When the day comes that an implementor wants to write an std::mutex for that platform, if the requirements are that type be movable, then that means the internal mutex_t must be placed in dynamically-allocated memory, with all the associated penalties.
On the other hand, while right now std::mutex is not movable, it is very easy to 'return' one from a function: return an std::unique_ptr<std::mutex> instead. This still pays the costs of dynamic allocation but only in one spot. All the other code that doesn't need to move an std::mutex doesn't have to pay this.
In other words, since moving a mutex isn't a core operation of what a mutex is about, not requiring std::mutex to be movable doesn't remove any functionality (thanks to the non-movable T => movable std::unique_ptr<T> transformation) and will incur minimal overhead costs over using the native type directly.

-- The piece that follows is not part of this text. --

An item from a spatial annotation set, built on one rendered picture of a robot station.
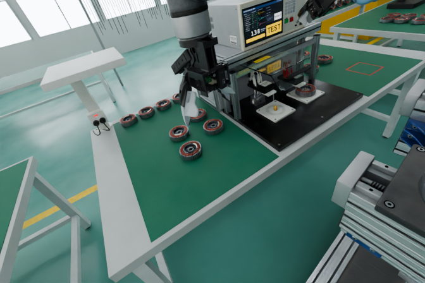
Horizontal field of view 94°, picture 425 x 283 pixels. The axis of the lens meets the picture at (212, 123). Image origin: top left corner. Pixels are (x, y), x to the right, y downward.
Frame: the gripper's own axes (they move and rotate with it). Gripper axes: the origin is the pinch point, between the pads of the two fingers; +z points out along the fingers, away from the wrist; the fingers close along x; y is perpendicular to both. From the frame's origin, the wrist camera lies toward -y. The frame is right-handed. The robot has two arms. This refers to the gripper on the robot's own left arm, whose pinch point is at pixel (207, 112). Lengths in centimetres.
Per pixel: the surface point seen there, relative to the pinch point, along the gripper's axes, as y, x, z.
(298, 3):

std::thread could have been similarly specified to not be movable, which would have made the typical lifetime as such: running (associated to a thread of execution), after the call to the valued constructor; and detached/joined (associated with no thread of execution), after a call to join or detach. As I understand it an std::vector<std::thread> would still have been usable since the type would have been EmplaceConstructible.
edit: Incorrect! The type would still need to be movable (when reallocating after all). So to me that's rationale enough: it's typical to put std::thread into containers like std::vector and std::deque, so the functionality is welcome for that type.